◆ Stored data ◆
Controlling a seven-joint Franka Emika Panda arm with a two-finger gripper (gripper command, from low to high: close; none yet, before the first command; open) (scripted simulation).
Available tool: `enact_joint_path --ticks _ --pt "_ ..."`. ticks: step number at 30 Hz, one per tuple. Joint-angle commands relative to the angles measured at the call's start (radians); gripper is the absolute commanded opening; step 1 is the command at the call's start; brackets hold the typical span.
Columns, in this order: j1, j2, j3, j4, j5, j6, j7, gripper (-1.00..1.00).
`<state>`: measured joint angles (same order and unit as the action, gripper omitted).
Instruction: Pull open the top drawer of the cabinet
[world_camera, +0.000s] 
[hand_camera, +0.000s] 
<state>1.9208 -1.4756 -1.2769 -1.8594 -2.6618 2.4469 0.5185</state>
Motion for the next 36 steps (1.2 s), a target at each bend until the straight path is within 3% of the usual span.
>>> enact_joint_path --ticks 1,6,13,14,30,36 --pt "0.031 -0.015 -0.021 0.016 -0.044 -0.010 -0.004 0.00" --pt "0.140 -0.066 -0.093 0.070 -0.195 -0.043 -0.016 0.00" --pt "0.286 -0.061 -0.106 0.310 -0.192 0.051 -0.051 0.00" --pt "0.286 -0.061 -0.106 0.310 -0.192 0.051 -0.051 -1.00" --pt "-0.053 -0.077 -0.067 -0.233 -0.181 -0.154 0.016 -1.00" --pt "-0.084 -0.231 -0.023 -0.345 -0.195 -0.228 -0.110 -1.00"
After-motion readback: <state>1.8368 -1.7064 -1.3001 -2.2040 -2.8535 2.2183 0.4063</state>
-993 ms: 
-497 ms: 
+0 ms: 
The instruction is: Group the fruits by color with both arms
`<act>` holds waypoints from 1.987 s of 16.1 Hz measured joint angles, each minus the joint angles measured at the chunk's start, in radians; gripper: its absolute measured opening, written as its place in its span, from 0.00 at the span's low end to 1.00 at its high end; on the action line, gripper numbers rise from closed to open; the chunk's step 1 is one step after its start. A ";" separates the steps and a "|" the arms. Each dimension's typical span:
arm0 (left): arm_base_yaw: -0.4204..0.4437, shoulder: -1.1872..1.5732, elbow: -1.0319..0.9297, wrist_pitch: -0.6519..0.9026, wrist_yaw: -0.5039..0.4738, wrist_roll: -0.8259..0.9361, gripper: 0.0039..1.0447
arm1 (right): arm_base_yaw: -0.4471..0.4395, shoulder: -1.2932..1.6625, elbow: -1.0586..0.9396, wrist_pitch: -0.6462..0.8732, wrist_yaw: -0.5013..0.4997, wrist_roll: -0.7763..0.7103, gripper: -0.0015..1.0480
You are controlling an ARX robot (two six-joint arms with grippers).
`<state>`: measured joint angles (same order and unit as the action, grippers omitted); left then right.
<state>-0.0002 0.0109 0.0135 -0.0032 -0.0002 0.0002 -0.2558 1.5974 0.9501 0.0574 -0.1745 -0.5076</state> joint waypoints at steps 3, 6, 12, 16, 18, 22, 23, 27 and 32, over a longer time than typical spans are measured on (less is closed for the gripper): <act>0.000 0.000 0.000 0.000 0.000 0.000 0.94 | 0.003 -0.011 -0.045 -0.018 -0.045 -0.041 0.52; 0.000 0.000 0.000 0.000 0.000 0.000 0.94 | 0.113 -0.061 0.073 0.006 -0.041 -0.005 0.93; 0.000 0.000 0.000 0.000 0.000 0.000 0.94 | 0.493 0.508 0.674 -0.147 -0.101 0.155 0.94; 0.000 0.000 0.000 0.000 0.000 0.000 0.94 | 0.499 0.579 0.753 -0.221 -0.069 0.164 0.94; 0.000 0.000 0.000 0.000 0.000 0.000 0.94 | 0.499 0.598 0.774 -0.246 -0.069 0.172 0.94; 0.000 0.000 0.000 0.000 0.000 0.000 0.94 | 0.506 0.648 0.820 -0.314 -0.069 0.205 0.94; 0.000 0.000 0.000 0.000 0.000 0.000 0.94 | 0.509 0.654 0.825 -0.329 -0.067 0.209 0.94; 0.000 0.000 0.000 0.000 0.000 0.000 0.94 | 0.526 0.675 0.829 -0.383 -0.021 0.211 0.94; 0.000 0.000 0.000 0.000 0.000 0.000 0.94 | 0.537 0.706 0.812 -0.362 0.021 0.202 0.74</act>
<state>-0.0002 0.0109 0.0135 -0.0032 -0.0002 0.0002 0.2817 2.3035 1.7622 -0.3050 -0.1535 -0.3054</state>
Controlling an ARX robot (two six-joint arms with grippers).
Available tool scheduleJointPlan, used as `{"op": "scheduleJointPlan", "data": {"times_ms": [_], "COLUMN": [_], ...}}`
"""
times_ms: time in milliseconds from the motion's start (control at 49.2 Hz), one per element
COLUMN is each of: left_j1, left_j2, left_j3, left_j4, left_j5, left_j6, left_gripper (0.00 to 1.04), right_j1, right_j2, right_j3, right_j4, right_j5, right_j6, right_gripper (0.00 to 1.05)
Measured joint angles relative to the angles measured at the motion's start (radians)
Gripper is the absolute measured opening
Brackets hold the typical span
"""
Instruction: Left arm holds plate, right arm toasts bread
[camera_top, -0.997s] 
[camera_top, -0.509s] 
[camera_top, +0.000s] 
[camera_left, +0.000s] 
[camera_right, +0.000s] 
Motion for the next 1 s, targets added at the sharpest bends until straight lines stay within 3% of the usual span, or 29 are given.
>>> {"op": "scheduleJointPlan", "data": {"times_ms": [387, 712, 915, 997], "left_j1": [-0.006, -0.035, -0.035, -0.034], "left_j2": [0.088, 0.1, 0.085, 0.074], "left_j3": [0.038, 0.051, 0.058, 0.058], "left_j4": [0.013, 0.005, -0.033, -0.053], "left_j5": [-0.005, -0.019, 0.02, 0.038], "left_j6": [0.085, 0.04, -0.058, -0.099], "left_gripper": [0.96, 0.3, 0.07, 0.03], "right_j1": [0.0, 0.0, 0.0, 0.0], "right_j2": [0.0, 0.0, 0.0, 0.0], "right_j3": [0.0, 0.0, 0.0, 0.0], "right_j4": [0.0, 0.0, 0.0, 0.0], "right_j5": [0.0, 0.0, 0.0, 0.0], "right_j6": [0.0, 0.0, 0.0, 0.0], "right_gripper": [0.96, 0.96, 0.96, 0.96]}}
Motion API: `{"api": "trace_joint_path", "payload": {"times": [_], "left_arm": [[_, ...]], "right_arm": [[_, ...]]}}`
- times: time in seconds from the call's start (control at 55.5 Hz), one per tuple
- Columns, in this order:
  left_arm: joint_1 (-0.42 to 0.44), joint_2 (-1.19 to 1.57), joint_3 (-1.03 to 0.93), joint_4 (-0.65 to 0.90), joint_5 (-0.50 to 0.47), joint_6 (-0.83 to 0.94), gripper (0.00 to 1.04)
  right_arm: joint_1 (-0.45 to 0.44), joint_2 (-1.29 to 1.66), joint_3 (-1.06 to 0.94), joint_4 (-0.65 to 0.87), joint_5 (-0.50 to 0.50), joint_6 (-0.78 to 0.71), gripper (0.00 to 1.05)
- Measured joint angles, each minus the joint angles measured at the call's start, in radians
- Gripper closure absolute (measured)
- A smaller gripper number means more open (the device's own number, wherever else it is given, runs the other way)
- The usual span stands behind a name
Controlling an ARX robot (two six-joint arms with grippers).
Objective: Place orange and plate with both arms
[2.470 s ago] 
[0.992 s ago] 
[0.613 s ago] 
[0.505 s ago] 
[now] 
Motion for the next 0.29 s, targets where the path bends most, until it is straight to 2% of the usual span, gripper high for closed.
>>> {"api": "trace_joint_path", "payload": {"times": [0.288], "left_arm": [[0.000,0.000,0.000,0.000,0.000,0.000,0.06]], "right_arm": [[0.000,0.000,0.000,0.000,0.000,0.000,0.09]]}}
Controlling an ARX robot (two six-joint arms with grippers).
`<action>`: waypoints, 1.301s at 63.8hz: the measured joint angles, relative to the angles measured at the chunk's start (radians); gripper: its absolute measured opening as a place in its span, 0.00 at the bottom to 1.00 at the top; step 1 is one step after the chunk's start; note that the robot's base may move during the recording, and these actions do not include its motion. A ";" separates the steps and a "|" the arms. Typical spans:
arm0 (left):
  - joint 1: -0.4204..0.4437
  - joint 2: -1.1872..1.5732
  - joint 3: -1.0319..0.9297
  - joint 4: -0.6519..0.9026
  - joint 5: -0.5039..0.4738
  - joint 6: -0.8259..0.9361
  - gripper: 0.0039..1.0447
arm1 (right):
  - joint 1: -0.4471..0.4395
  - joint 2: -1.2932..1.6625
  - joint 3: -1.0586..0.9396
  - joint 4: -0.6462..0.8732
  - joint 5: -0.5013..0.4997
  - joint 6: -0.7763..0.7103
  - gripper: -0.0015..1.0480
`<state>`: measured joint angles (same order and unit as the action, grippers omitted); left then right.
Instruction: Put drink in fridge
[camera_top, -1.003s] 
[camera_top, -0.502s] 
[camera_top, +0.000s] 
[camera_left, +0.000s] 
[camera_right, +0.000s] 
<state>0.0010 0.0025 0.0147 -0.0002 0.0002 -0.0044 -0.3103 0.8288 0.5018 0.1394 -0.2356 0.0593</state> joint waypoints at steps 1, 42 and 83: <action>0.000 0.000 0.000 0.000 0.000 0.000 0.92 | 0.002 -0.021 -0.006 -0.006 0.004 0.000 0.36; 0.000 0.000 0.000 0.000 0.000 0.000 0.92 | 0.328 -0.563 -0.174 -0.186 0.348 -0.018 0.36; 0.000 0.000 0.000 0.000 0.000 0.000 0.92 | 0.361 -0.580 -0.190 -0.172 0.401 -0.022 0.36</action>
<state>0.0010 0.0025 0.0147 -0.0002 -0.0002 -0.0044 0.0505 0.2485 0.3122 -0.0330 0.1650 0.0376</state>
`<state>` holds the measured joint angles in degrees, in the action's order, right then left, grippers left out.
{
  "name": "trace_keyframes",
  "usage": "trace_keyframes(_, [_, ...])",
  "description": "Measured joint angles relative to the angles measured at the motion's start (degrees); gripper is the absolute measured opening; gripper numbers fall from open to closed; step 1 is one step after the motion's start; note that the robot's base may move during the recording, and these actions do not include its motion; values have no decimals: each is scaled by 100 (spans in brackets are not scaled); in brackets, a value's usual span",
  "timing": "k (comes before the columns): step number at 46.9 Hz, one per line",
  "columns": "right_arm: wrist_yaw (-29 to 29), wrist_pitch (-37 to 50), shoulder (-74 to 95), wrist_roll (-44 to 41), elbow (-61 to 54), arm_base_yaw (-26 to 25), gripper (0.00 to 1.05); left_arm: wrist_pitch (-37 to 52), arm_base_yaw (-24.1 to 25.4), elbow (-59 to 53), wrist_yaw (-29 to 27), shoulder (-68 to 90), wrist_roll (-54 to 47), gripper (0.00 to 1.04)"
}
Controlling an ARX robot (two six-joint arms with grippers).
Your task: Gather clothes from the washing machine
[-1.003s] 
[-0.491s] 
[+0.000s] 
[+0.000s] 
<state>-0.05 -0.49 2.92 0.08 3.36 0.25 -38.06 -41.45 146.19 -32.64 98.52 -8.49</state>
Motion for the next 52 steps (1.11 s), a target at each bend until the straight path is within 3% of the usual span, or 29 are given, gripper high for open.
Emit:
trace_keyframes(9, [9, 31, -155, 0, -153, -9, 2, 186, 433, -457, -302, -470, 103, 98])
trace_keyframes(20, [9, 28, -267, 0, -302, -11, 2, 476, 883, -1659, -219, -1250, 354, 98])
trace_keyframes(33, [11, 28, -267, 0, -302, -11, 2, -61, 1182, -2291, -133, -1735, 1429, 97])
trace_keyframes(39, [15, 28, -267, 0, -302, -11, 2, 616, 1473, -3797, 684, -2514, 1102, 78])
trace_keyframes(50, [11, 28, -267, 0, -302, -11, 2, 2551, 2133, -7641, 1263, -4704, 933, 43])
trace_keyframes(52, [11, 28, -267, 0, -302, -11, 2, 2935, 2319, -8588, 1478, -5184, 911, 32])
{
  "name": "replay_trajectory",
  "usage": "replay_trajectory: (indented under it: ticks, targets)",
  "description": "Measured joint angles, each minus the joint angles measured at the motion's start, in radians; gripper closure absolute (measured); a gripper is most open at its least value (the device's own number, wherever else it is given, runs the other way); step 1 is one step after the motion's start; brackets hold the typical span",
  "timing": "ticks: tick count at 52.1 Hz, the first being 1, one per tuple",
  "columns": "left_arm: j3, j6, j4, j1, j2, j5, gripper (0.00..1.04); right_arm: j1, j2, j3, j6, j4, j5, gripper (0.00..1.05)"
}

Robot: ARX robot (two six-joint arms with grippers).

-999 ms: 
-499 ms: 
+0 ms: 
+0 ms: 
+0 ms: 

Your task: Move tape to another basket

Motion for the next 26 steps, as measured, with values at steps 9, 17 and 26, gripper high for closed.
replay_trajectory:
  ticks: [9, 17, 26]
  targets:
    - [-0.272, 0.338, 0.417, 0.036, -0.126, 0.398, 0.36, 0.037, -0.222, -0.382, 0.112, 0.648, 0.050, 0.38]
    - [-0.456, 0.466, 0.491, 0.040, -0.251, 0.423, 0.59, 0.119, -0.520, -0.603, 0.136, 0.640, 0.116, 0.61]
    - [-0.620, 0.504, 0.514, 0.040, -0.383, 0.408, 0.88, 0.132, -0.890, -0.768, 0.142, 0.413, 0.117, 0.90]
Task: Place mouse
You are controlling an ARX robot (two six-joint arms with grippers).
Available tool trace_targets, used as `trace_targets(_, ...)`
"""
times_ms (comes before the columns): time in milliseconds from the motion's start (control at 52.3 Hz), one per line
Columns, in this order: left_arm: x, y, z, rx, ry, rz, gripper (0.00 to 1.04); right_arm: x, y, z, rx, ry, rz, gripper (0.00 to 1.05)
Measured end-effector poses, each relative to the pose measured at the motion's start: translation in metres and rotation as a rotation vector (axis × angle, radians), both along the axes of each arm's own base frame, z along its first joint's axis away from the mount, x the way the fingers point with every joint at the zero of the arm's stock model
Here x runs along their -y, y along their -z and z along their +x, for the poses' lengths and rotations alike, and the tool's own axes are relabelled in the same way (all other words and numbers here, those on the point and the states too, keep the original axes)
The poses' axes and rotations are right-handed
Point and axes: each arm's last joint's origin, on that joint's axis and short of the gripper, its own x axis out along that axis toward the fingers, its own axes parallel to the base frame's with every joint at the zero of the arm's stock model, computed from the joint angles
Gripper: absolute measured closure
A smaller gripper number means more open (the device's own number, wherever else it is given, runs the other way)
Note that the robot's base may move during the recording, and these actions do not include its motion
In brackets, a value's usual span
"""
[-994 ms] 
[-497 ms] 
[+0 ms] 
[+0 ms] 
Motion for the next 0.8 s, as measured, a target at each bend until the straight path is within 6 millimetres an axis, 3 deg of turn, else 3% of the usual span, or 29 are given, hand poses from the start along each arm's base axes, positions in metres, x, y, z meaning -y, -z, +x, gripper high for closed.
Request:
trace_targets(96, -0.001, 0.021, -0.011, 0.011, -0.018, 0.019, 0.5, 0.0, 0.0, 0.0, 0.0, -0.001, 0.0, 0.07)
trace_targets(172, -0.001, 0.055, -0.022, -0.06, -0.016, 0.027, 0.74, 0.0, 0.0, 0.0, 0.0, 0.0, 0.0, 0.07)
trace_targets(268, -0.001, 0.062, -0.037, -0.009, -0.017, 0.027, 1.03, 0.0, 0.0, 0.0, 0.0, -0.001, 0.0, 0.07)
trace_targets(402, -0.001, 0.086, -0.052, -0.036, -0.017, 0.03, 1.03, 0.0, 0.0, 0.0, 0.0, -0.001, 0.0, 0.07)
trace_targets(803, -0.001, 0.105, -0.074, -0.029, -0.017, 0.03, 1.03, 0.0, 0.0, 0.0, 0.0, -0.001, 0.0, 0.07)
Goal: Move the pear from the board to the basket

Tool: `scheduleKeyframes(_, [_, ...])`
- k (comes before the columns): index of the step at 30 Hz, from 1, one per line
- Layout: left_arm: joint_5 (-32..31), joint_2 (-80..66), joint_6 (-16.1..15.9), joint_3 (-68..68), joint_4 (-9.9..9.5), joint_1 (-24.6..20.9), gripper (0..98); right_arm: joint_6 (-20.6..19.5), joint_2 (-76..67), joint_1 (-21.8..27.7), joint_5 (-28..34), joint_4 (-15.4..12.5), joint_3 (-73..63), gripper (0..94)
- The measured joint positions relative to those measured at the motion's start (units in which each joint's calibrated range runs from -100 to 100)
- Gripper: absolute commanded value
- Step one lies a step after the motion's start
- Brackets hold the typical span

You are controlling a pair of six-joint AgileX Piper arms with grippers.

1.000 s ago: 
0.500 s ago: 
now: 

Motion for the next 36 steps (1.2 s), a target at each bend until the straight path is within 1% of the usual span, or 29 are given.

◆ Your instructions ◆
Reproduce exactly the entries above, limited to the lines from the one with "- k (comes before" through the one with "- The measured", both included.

◆ Written answer ◆
- k (comes before the columns): index of the step at 30 Hz, from 1, one per line
- Layout: left_arm: joint_5 (-32..31), joint_2 (-80..66), joint_6 (-16.1..15.9), joint_3 (-68..68), joint_4 (-9.9..9.5), joint_1 (-24.6..20.9), gripper (0..98); right_arm: joint_6 (-20.6..19.5), joint_2 (-76..67), joint_1 (-21.8..27.7), joint_5 (-28..34), joint_4 (-15.4..12.5), joint_3 (-73..63), gripper (0..94)
- The measured joint positions relative to those measured at the motion's start (units in which each joint's calibrated range runs from -100 to 100)

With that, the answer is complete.